When done right, it supports longer stays and deeper engagement with our guests.
Rajeev Menon
Rixos
has to prove that scale doesn’t mean soul-less. Perhaps owners will witness new
brands like Rixos unleashing unprecedented mastery at carving out dedicated
spaces – be it a resort-within-a-resort, or adults-only and multi-generational
zones – to cater to Asia’s diverse travel segments which yearn for exclusivity,
privacy and hyper-personalization.
This
nuanced approach is why Rixos sits within the Ennismore portfolio; the
partnership blends Rixos’ all-inclusive operational prowess with Ennismore’s
lifestyle design and F&B curation, and Accor’s massive distribution engine,
Baudin said.
Similarly,
Hyatt leverages a dedicated global all-inclusive team to provide Asian owners
with expertise in design, operations and commercial strategy.
With
new competitors emerging in Asia, Club Med, which pioneers all-inclusive in
Asia, is rising to the challenge.
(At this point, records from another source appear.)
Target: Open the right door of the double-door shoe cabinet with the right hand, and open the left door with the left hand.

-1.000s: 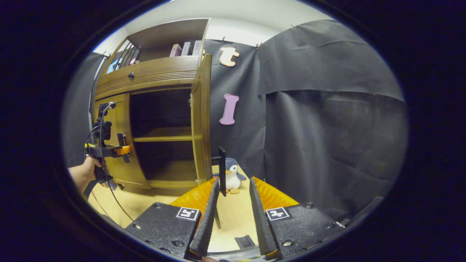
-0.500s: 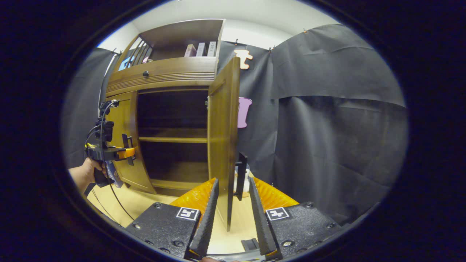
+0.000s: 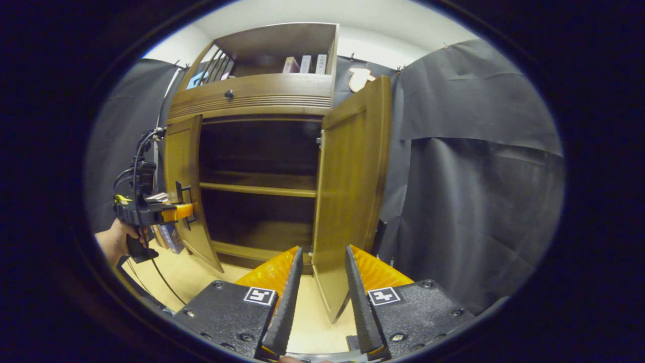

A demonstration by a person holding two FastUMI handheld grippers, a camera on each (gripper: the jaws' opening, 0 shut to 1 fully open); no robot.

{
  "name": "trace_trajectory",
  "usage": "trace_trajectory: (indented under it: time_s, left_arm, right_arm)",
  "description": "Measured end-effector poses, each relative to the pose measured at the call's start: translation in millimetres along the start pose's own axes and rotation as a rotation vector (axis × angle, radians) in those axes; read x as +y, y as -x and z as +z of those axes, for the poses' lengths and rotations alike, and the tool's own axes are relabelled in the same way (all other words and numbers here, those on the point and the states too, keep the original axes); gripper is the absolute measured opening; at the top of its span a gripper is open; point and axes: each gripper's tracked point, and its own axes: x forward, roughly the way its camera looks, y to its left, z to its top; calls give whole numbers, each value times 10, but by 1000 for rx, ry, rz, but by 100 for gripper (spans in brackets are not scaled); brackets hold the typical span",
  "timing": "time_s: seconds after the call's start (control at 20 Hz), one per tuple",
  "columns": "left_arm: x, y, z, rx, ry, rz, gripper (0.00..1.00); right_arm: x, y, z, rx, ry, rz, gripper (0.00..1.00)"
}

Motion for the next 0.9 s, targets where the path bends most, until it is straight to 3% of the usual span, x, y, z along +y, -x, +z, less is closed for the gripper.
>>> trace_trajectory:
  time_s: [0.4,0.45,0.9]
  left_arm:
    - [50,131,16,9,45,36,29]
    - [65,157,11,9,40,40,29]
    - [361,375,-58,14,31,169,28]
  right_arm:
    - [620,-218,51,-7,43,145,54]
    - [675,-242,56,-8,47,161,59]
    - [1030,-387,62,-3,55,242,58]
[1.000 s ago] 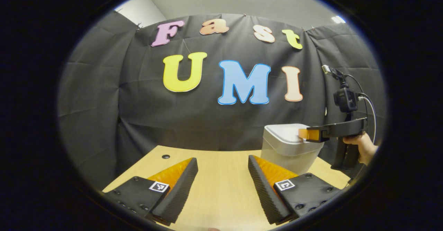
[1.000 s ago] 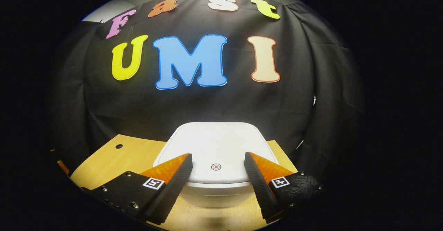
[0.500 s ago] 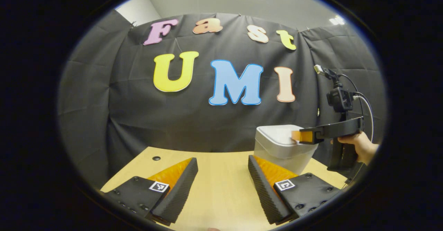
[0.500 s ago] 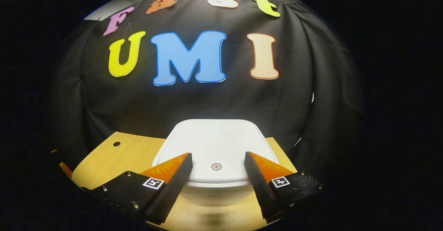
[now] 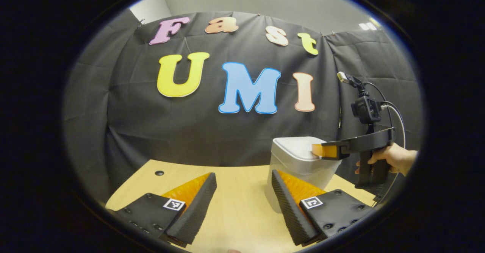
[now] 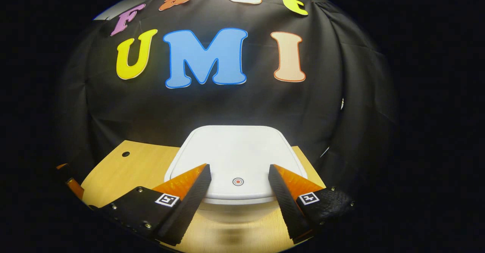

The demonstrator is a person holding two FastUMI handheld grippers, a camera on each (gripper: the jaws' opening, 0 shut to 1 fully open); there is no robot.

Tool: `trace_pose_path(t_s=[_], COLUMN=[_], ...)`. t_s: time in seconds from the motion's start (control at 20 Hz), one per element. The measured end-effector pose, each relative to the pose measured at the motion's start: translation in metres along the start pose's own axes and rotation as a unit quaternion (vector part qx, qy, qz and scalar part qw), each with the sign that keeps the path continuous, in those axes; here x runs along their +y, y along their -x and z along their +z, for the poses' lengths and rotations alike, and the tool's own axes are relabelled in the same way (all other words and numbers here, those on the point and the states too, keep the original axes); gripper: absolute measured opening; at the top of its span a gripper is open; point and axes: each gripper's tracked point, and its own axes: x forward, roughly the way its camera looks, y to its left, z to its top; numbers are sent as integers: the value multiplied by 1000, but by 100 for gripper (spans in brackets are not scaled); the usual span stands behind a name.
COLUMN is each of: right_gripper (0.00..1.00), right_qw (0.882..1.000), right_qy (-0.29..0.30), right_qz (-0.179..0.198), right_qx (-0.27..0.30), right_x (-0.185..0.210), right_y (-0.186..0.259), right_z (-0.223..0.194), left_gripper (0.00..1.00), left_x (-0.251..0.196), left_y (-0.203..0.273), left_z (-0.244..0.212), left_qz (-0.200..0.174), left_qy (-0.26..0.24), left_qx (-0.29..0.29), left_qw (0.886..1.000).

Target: Press the lid of the desktop garbage bin to open it, pick up the crumpled paper on the desktop and throw it into the bin, then pick up the pop can on the desktop and drop it into the bin, and finally close the garbage bin lid.

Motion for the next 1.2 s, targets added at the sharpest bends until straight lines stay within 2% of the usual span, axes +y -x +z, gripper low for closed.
trace_pose_path(t_s=[0.25, 0.35, 0.8, 1.2], right_gripper=[99, 99, 98, 97], right_qw=[1000, 1000, 997, 995], right_qy=[23, 30, -18, -27], right_qz=[7, 3, 0, 2], right_qx=[7, -7, -80, -91], right_x=[0, 0, 0, -1], right_y=[-4, -5, -4, -4], right_z=[1, 1, 8, 10], left_gripper=[96, 96, 96, 96], left_x=[3, 4, 11, 4], left_y=[-5, -4, 11, 17], left_z=[-4, -4, 9, 15], left_qz=[-3, -1, 29, 50], left_qy=[5, 7, -10, -13], left_qx=[5, 7, -6, -13], left_qw=[1000, 1000, 1000, 999])
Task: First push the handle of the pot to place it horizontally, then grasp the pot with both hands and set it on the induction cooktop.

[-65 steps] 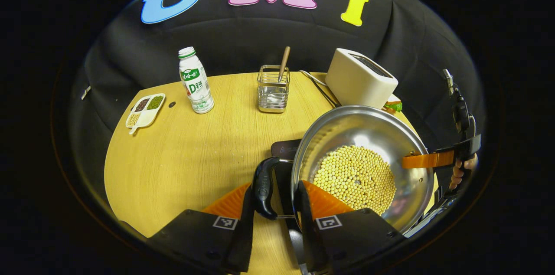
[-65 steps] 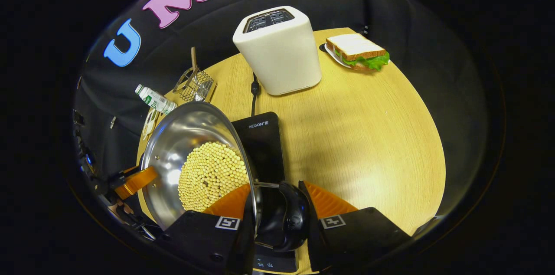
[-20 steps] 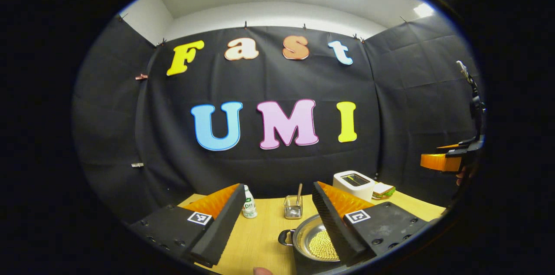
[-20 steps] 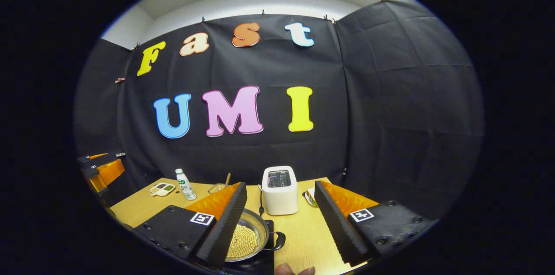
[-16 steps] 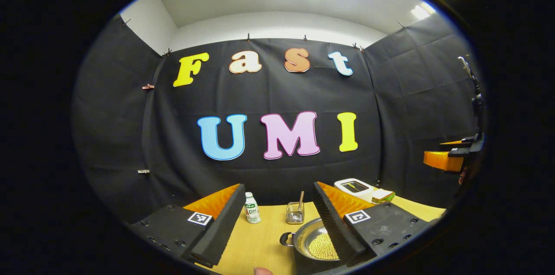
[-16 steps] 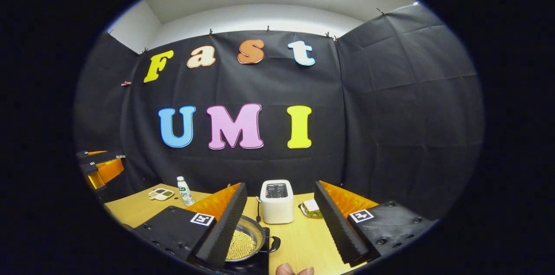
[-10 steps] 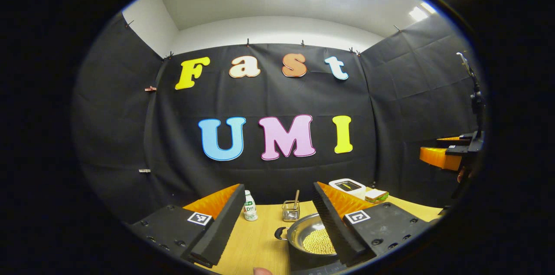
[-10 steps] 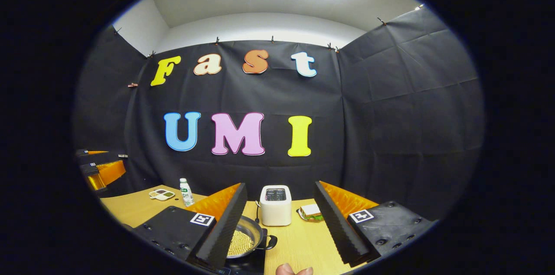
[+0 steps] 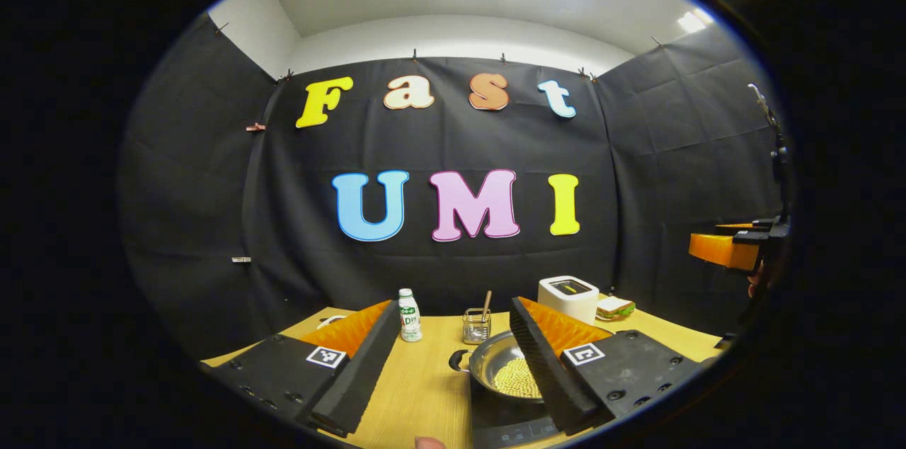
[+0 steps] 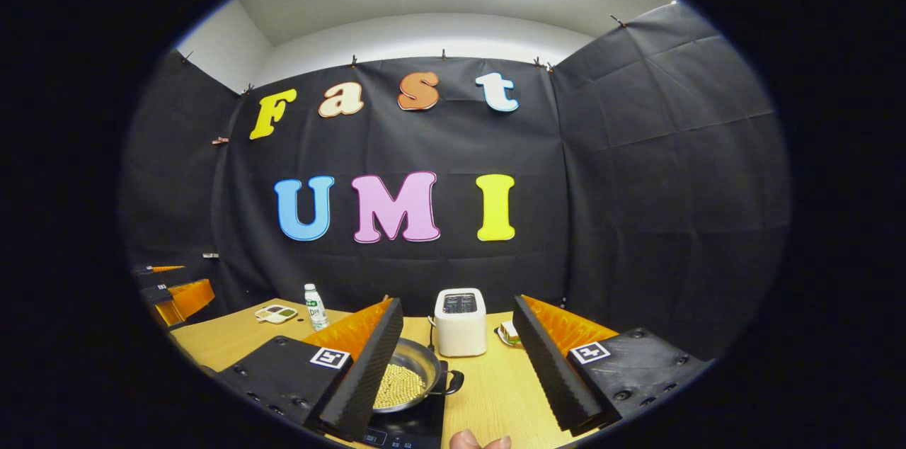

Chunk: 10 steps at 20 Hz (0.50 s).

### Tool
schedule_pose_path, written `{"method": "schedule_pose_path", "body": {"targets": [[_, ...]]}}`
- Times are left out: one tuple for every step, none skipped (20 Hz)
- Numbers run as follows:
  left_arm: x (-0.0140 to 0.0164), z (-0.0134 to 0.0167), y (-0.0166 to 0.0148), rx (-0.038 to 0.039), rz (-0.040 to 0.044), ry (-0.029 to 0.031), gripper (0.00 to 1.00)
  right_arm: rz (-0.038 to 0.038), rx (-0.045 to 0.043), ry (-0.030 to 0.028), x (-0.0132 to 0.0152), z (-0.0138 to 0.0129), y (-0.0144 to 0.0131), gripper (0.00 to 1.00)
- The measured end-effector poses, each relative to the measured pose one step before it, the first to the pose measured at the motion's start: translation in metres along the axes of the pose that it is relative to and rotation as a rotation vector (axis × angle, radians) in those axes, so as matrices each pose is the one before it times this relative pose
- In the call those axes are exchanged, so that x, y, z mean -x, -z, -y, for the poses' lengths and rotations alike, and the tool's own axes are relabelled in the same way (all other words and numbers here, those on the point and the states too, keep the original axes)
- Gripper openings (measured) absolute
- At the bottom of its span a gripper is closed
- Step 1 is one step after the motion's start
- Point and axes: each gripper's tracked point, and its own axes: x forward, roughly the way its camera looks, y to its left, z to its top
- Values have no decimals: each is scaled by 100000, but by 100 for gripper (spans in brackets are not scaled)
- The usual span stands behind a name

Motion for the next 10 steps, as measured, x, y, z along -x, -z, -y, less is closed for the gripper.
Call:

Said Sébastien Favre, Club Med’s vice
president development, construction & asset management, Southeast Asia
& Pacific, “Twenty years ago, our competition came from the lower end of
the market. Today, it’s the opposite, coming from luxury players. We are
prepared for this as essentially we now have a full portfolio, from upscale,
which remains our core, to luxury [Club Med’s Exclusive Collection Resorts],
which we intend to expand in Asia.
“We
have been operating in Asia for 40 years and have built a trusted brand with a
strong distribution arm; 75% of our sales are direct – we don’t work with OTAs,
but with partners in every market in the region who have been with us for
decades.”
Meliá’s
Maceda is “quite happy” about Rixos Phu Quoc opening soon. “We've been pushing
the segment ourselves for a long time. Now we have another player joining us in
doing so.”
And
increasingly, global chains like Marriott International are experimenting with
all-inclusive luxury in their hotels in Asia. This trend may encourage the
region’s elite to embrace the model, even as it pits traditional luxury hotels
against dedicated all-inclusive brands.
Rajeev Menon,
Marriott’s president, Asia Pacific excluding China, said, “As demonstrated by
our recent signing of Emirates Wolgan Valley, a Ritz-Carlton Lodge, we plan to
explore this model selectively with luxury brands like The Ritz-Carlton, where
it strengthens both the guest offering and long-term economics. When done
right, it supports longer stays and deeper engagement with our guests.”